▶ _LISTED RECORDS_

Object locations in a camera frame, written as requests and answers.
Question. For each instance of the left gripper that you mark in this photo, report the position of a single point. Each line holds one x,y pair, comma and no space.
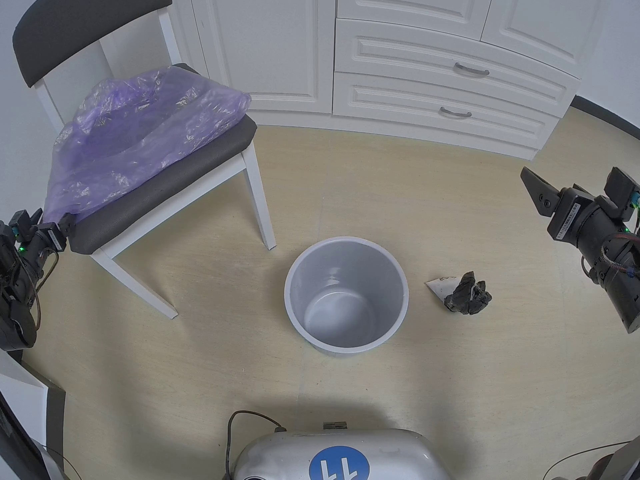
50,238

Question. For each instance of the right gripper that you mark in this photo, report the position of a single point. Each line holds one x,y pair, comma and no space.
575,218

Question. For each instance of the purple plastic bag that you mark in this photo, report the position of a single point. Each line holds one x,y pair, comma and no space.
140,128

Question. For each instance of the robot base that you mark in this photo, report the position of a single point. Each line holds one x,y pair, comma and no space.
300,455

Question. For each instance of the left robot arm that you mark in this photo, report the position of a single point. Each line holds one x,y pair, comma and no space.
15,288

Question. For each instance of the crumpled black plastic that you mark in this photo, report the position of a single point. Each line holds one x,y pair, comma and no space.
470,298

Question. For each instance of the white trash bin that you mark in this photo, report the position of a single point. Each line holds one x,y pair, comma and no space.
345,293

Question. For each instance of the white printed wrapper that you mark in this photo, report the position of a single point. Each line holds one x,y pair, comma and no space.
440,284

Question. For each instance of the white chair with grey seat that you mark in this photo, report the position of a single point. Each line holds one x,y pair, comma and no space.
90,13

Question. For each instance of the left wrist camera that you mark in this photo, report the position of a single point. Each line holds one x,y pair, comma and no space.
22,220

▶ _WORK ORDER_
Transcribe the listing verbatim, pictures excluded.

▶ _REPLY TO THE EXERCISE_
Object locations in a camera frame, written as requests and answers.
Question. For each instance of the left gripper that you mark in this photo, report the position of a single point. Each line holds one x,y pair, comma and no space.
50,238

Question. For each instance of the right gripper that you mark in this photo, report the position of a single point. Each line holds one x,y pair, comma and no space.
575,218

Question. For each instance of the purple plastic bag that you mark in this photo, report the position of a single point. Each line holds one x,y pair, comma and no space.
140,128

Question. For each instance of the robot base that you mark in this photo, report the position of a single point. Each line holds one x,y pair, comma and no space.
300,455

Question. For each instance of the left robot arm that you mark in this photo, report the position of a single point. Each line holds one x,y pair, comma and no space.
15,288

Question. For each instance of the crumpled black plastic that you mark in this photo, report the position of a single point. Each line holds one x,y pair, comma and no space.
470,298

Question. For each instance of the white trash bin that you mark in this photo, report the position of a single point. Each line holds one x,y pair, comma and no space.
345,293

Question. For each instance of the white printed wrapper that you mark in this photo, report the position of a single point. Each line holds one x,y pair, comma and no space.
440,284

Question. For each instance of the white chair with grey seat that you mark in this photo, report the position of a single point. Each line holds one x,y pair, comma and no space.
90,13

Question. For each instance of the left wrist camera that you mark in this photo, report the position of a single point. Each line holds one x,y pair, comma and no space.
22,220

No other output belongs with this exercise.